Description: Orthomodular law. (Contributed by NM, 16-Nov-1997.)

**Assertion**
Ref	Expression
oml5a	((a ∪ b) ∩ ((a ∪ b)^⊥ ∪ (b ∩ c))) = (b ∩ c)
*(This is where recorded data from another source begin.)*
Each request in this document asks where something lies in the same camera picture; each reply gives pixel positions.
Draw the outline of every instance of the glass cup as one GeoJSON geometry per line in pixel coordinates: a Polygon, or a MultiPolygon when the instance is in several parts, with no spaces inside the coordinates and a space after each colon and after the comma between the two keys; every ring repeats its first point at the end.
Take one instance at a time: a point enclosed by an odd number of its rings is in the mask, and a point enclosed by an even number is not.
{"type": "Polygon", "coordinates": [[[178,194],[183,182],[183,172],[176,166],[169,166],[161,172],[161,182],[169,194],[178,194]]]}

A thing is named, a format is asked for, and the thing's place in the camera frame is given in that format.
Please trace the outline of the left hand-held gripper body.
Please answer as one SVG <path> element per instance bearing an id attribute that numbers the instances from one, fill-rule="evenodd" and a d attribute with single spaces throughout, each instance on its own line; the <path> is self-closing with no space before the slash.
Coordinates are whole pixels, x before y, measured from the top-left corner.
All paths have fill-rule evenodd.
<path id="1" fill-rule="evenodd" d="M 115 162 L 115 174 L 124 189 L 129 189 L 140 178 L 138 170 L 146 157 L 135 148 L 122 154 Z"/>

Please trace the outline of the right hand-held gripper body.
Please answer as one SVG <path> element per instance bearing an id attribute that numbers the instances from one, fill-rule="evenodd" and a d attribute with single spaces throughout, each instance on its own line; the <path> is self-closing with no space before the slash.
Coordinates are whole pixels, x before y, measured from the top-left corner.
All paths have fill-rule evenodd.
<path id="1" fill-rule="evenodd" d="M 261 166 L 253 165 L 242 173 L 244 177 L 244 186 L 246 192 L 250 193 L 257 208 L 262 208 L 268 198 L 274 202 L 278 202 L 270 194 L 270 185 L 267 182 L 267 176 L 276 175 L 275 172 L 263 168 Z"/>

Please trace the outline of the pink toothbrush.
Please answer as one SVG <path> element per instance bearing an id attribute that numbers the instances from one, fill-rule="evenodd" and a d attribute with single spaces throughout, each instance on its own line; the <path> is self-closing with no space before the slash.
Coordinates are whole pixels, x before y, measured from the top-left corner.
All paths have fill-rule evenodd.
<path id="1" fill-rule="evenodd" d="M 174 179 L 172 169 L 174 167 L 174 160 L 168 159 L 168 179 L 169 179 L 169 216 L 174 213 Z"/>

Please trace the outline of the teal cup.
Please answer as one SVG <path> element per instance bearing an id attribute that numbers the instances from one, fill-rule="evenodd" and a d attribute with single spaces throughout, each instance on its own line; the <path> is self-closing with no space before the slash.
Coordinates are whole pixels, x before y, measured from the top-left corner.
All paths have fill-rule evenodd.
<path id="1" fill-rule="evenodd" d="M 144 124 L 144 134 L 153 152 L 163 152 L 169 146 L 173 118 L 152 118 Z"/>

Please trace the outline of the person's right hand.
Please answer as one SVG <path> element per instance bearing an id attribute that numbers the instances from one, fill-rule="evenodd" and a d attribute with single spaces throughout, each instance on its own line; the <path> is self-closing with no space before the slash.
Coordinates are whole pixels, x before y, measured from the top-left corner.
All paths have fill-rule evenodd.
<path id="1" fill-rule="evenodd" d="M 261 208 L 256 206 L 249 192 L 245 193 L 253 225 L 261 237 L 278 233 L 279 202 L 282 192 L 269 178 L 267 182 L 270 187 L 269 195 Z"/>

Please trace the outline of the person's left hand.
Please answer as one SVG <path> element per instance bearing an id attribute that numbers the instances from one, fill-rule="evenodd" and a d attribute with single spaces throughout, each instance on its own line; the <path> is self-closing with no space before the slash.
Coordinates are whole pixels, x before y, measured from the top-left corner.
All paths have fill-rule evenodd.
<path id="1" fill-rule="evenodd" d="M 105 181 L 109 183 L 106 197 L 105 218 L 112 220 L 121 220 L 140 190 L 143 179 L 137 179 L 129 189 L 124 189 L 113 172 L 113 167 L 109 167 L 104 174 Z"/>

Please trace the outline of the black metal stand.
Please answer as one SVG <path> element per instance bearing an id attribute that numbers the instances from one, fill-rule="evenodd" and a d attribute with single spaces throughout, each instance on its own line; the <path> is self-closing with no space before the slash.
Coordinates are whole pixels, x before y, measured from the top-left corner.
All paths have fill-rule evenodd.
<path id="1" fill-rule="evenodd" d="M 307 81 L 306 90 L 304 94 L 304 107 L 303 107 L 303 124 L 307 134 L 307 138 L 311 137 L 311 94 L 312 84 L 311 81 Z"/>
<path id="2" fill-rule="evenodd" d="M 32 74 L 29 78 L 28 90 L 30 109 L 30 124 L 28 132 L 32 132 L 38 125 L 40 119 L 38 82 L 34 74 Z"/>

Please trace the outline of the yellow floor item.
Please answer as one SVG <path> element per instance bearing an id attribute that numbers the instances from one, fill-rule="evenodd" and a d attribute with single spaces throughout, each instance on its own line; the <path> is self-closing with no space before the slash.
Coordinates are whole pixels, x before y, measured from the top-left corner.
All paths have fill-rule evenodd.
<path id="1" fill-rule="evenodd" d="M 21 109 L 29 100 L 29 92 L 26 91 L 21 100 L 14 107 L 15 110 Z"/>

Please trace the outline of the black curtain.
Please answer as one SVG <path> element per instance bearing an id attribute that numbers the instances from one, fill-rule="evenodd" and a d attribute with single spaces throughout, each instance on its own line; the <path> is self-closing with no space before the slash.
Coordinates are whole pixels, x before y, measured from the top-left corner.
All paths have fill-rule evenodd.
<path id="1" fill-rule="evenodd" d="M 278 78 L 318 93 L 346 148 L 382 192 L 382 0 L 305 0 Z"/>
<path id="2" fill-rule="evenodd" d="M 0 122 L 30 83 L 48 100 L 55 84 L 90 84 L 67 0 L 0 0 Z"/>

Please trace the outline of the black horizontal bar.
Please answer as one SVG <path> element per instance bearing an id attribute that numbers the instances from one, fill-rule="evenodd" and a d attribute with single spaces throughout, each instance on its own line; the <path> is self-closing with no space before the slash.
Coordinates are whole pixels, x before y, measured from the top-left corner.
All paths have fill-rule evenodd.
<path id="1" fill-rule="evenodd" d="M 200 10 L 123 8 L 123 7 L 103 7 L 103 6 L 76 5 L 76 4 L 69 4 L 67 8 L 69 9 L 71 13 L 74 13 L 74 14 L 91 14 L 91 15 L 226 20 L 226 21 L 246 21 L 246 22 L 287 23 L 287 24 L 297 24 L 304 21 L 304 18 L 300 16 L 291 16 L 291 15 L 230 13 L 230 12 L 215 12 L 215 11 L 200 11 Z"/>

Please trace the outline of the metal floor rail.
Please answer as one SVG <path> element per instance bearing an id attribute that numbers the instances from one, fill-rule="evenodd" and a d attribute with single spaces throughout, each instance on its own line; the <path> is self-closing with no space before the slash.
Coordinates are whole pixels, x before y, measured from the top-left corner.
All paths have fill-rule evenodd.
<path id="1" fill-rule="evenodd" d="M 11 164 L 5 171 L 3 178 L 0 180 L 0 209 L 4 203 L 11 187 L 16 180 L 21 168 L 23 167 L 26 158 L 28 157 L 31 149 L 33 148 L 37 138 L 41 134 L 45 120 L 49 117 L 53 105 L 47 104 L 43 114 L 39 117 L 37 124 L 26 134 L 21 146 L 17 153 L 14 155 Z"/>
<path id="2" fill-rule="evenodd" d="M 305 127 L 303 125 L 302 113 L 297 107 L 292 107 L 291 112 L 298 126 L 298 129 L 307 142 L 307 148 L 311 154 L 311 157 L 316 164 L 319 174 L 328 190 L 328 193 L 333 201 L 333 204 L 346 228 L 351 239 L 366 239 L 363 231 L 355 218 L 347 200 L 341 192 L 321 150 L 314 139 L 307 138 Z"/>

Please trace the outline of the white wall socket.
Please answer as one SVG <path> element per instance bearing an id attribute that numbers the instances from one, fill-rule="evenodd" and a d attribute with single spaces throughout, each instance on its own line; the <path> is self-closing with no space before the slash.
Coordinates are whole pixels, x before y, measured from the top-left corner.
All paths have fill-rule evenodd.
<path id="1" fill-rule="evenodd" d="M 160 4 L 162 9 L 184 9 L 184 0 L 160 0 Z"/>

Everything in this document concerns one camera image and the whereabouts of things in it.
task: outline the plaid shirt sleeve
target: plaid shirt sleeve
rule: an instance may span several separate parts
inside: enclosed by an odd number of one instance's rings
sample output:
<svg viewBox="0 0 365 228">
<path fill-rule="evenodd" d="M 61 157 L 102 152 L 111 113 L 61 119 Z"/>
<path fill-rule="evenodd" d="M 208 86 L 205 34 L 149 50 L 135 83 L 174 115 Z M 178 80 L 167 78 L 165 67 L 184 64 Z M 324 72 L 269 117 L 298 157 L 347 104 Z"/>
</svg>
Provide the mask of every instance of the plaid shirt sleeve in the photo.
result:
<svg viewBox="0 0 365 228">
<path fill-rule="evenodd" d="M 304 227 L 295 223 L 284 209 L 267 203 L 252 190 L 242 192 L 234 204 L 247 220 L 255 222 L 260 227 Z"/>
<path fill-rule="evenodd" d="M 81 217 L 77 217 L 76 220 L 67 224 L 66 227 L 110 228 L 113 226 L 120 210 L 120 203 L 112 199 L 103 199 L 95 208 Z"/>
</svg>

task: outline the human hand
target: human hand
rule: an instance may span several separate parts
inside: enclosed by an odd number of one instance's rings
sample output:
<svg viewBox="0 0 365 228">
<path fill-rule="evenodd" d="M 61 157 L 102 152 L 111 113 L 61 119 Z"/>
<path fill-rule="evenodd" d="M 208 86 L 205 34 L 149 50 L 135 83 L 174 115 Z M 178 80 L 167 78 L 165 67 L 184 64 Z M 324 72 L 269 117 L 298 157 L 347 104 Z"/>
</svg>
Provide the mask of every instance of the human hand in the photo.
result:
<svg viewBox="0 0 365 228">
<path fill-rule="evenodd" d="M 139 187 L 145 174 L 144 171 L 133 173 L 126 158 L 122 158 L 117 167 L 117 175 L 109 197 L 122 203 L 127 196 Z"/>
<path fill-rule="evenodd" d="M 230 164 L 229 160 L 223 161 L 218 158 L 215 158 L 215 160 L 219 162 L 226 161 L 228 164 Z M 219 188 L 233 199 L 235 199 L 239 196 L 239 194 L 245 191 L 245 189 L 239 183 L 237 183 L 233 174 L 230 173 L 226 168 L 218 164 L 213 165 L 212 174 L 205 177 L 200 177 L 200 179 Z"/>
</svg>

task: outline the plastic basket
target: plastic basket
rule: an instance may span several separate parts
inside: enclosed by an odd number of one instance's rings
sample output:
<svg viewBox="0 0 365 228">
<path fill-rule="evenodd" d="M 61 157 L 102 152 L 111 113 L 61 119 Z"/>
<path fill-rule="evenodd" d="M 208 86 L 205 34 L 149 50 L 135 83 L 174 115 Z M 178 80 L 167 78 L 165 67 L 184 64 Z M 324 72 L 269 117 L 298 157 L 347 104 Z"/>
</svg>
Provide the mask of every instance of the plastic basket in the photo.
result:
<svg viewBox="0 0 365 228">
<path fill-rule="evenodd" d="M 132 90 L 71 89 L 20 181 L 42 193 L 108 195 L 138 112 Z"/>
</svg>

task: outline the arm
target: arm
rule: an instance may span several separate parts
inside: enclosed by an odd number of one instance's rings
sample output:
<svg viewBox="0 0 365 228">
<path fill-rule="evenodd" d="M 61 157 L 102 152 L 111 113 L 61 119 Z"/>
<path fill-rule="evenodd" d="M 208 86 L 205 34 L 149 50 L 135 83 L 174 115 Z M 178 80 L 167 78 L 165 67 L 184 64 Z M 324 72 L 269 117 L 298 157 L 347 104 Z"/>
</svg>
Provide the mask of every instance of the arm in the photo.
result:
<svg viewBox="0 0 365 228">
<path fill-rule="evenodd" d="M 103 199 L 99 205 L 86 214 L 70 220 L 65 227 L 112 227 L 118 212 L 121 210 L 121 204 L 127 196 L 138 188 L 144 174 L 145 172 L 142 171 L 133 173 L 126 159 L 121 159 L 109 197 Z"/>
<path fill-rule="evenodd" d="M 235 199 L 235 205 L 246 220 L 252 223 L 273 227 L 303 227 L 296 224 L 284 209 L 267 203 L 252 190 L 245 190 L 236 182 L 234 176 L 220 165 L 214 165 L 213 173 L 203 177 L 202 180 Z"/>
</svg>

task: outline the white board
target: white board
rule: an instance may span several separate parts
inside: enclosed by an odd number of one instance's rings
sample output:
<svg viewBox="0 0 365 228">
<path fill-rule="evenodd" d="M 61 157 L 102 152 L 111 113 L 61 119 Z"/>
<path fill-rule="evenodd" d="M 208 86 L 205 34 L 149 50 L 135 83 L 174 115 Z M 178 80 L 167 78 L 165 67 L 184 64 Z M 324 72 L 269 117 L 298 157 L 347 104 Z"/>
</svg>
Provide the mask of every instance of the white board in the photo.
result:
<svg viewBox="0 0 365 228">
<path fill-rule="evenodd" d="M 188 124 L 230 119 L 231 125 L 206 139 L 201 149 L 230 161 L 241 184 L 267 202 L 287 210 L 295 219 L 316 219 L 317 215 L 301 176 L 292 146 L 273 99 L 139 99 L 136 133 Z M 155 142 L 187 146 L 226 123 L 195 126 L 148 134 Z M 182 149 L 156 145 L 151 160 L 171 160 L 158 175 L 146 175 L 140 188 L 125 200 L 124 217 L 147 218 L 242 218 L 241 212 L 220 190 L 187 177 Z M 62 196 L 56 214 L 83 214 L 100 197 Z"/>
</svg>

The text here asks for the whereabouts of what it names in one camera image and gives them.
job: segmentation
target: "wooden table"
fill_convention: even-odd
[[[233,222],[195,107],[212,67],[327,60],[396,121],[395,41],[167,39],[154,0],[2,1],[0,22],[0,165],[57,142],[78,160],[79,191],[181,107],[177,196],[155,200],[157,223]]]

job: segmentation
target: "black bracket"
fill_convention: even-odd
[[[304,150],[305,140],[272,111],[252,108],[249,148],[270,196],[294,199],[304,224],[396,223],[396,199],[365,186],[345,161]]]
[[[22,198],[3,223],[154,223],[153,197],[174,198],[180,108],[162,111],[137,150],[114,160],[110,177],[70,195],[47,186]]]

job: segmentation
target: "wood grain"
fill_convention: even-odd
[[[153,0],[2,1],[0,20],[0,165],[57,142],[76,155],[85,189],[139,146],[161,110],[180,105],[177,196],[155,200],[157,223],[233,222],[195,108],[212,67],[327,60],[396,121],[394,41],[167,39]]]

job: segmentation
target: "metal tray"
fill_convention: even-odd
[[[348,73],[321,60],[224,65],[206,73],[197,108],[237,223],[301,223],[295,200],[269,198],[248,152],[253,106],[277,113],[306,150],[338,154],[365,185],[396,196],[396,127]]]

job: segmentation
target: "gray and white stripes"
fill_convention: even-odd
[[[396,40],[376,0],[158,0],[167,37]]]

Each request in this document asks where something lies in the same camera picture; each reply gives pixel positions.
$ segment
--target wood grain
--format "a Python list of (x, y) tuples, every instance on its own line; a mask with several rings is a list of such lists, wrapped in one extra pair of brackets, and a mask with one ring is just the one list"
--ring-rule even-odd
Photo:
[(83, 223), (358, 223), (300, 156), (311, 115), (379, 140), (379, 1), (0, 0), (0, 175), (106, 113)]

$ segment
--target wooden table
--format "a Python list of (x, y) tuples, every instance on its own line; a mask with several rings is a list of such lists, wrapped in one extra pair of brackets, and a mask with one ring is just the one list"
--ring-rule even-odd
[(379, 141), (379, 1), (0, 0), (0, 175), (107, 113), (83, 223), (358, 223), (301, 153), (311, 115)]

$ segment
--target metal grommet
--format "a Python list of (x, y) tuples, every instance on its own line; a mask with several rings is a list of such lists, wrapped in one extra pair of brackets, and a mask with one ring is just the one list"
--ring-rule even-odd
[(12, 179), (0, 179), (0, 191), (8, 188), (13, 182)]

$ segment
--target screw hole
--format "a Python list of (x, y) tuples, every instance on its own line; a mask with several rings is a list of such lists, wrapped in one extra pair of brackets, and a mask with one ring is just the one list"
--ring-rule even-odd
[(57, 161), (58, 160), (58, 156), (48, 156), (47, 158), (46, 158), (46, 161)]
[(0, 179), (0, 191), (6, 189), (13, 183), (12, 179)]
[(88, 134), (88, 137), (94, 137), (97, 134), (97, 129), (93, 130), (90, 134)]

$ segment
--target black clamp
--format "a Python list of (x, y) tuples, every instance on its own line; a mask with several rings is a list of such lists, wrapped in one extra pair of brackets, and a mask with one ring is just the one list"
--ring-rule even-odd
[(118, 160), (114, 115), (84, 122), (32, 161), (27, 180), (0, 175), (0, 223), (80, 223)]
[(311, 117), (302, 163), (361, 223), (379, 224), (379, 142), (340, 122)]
**Proof of Theorem oml5a**
Step	Hyp	Ref	Expression
1		omla 447	. . 3 ((a ∪ b) ∩ ((a ∪ b)^⊥ ∪ ((a ∪ b) ∩ (b ∩ c)))) = ((a ∪ b) ∩ (b ∩ c))
2		anass 76	. . . . . 6 ((b ∩ (a ∪ b)) ∩ c) = (b ∩ ((a ∪ b) ∩ c))
3		ax-a2 31	. . . . . . . . 9 (a ∪ b) = (b ∪ a)
4	3	lan 77	. . . . . . . 8 (b ∩ (a ∪ b)) = (b ∩ (b ∪ a))
5		anabs 121	. . . . . . . 8 (b ∩ (b ∪ a)) = b
6	4, 5	ax-r2 36	. . . . . . 7 (b ∩ (a ∪ b)) = b
7	6	ran 78	. . . . . 6 ((b ∩ (a ∪ b)) ∩ c) = (b ∩ c)
8		an12 81	. . . . . 6 (b ∩ ((a ∪ b) ∩ c)) = ((a ∪ b) ∩ (b ∩ c))
9	2, 7, 8	3tr2 64	. . . . 5 (b ∩ c) = ((a ∪ b) ∩ (b ∩ c))
10	9	lor 70	. . . 4 ((a ∪ b)^⊥ ∪ (b ∩ c)) = ((a ∪ b)^⊥ ∪ ((a ∪ b) ∩ (b ∩ c)))
11	10	lan 77	. . 3 ((a ∪ b) ∩ ((a ∪ b)^⊥ ∪ (b ∩ c))) = ((a ∪ b) ∩ ((a ∪ b)^⊥ ∪ ((a ∪ b) ∩ (b ∩ c))))
12	2, 8	ax-r2 36	. . 3 ((b ∩ (a ∪ b)) ∩ c) = ((a ∪ b) ∩ (b ∩ c))
13	1, 11, 12	3tr1 63	. 2 ((a ∪ b) ∩ ((a ∪ b)^⊥ ∪ (b ∩ c))) = ((b ∩ (a ∪ b)) ∩ c)
14	13, 7	ax-r2 36	1 ((a ∪ b) ∩ ((a ∪ b)^⊥ ∪ (b ∩ c))) = (b ∩ c)

Colors of variables: term

Syntax hints: = wb 1 ^⊥ wn 4 ∪ wo 6 ∩ wa 7

This theorem was proved from axioms: ax-a1 30 ax-a2 31 ax-a3 32 ax-a5 34 ax-r1 35 ax-r2 36 ax-r4 37 ax-r5 38 ax-r3 439

This theorem depends on definitions: df-b 39 df-a 40 df-t 41 df-f 42

This theorem is referenced by: (None)